Artisanat des sculptures en pierre de la période grecque archaïque à Marseille : approche interdisciplinaire archéologique et scientifique de l’étude des Naïskoi

Nicolas Bouillon (CICRP) et Laura Rohaut (CCJ)
21 Septembre 2015

Quarante-sept sculptures, représentant des petits temples (naïskoi, en grec) à l’intérieur desquels une divinité est figurée assise, ont été en grande majorité mises au jour en 1863, dans l’ancienne rue Négrel, lors des grands travaux d’aménagement de la ville avec la création de la rue Impériale (actuelle rue de la République). Il s’agit d’une collection exceptionnelle par son nombre mais également par l’intérêt scientifique et historique qu’elle suscite. Une thèse est actuellement en cours dont les problématiques sont axées sur l’étude de l’artisanat des sculptures, de l’origine du motif iconographique et de la signification de ces édicules datés de l’époque archaïque. Une méthodologie scientifique innovante, utilisant l’imagerie sous différente longueur d’onde, l’analyse non destructive in situ par micro-fluorescence X et les techniques micro-destructives à partir de coupes stratigraphiques de prélèvements (cartographie élémentaire SEM-EDX), a été utilisée pour définir les profils d’altération, caractériser la nature de la pierre sculptée et les techniques de polychromie dans le but de compléter l’étude archéologique. L’origine de la pierre, la nature des pigments, la connaissance des techniques de polychromie, ou encore, la mise en évidence de traces d’outil sont autant d’éléments qui nous renseignent sur le mode de production, la fonction de ces objets, la spécificité de ces représentations dans la monde grec à la période archaïque.

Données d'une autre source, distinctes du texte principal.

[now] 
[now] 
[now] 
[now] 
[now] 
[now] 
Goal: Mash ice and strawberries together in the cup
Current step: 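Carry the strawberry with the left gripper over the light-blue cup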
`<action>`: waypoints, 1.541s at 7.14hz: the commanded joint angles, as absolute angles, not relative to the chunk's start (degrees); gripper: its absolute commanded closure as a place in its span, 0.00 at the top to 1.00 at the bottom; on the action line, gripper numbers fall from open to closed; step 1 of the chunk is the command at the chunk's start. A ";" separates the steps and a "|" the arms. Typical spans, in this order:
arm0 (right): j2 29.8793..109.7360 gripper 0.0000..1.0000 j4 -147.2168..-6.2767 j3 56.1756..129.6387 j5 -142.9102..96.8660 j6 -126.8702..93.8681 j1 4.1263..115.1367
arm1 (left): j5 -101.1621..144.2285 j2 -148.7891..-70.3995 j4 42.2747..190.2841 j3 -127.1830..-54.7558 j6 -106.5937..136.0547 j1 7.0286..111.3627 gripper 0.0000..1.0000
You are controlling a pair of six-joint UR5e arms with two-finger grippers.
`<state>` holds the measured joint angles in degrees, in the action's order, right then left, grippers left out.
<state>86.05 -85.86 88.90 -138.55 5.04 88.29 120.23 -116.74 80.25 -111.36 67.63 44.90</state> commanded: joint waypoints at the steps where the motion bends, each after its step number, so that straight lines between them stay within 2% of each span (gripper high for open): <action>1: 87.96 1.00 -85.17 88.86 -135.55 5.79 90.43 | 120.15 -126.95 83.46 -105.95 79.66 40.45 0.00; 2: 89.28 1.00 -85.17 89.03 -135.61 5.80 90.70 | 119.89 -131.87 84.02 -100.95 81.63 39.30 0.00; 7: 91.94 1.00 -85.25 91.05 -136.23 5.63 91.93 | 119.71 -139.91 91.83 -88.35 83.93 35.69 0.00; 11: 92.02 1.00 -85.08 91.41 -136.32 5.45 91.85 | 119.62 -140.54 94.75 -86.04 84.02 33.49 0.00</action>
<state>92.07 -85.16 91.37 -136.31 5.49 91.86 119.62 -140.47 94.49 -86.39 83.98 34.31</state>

Une comparaison avec les autres naïskoi, datés de la fin du VIe s. av. J.-C. et du début du Ve s. av. J.-C., découverts en Grèce de l’Est (Asie Mineure), en Mer Noire, en Grèce du Nord et en Grèce d’Occident, est un pan important du travail de recherche de L. Rohaut, dans le cadre de sa thèse. Aujourd’hui conservés dans divers musées européens et turques, l’étude de ces exemplaires a permis de replacer la collection marseillaise dans un contexte méditerranéen plus large et de mieux comprendre la diffusion des cultes et des pratiques artisanales de cette époque. La modélisation 3D pourrait se révéler un outil très puissant en termes de recherche pour l’étude géométrique comparative des différentes pièces. Elle peut constituer le support d’une nouvelle méthodologie documentaire scientifique basée sur une approche multi-variable spatialisée. En outre ces nouvelles technologies possèdent un très fort potentiel en termes de valorisation muséographique et de diffusion multimédia grand public (reconstitution digitale des polychromies, réalité augmentée…).